_INFORMATION SUPPLIED_:
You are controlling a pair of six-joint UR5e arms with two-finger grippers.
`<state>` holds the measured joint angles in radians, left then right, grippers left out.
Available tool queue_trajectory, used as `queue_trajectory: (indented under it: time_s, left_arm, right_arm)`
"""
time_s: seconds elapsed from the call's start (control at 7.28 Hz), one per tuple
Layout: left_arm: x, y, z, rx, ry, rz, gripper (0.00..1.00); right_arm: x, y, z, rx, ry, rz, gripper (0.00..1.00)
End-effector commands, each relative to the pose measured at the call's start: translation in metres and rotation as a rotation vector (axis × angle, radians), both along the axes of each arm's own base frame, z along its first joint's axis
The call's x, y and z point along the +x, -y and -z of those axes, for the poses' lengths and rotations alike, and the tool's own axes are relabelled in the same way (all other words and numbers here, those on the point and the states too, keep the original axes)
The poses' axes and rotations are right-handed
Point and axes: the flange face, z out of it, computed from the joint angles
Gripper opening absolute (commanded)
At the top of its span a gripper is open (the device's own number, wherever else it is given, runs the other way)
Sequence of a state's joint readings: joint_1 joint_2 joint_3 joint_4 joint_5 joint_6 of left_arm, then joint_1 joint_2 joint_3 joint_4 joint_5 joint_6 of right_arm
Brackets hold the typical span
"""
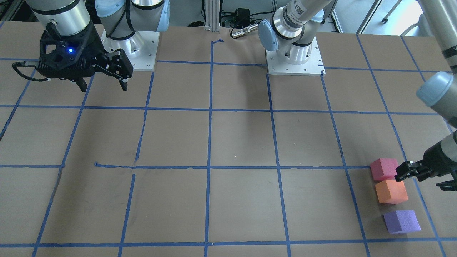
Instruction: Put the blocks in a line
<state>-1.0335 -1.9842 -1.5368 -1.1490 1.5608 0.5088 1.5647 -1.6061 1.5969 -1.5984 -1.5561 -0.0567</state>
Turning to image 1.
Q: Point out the aluminium frame post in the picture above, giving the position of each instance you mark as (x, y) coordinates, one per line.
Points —
(212, 10)

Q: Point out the red foam cube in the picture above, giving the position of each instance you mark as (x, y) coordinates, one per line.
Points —
(384, 169)

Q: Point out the black box with cables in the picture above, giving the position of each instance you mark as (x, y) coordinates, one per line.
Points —
(242, 17)

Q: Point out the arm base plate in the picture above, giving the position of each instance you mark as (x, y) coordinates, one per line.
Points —
(296, 60)
(141, 48)

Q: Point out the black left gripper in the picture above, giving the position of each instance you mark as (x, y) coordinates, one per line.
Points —
(435, 158)

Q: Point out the purple foam cube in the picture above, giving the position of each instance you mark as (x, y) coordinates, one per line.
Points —
(401, 222)

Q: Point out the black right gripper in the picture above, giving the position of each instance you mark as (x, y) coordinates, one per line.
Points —
(90, 42)

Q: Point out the silver cylindrical connector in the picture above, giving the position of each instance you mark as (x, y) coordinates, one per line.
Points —
(244, 31)

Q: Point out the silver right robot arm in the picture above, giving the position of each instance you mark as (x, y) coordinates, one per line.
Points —
(120, 19)

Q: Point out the orange foam cube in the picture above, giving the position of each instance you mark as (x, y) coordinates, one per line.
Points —
(391, 192)

_YOUR INSTRUCTIONS_: Return nothing but the lines from the top of the records above through the line that has "End-effector commands, each". Keep each one exact.

_ANSWER TO THE EXERCISE_:
You are controlling a pair of six-joint UR5e arms with two-finger grippers.
`<state>` holds the measured joint angles in radians, left then right, grippers left out.
Available tool queue_trajectory, used as `queue_trajectory: (indented under it: time_s, left_arm, right_arm)`
"""
time_s: seconds elapsed from the call's start (control at 7.28 Hz), one per tuple
Layout: left_arm: x, y, z, rx, ry, rz, gripper (0.00..1.00); right_arm: x, y, z, rx, ry, rz, gripper (0.00..1.00)
End-effector commands, each relative to the pose measured at the call's start: translation in metres and rotation as a rotation vector (axis × angle, radians), both along the axes of each arm's own base frame, z along its first joint's axis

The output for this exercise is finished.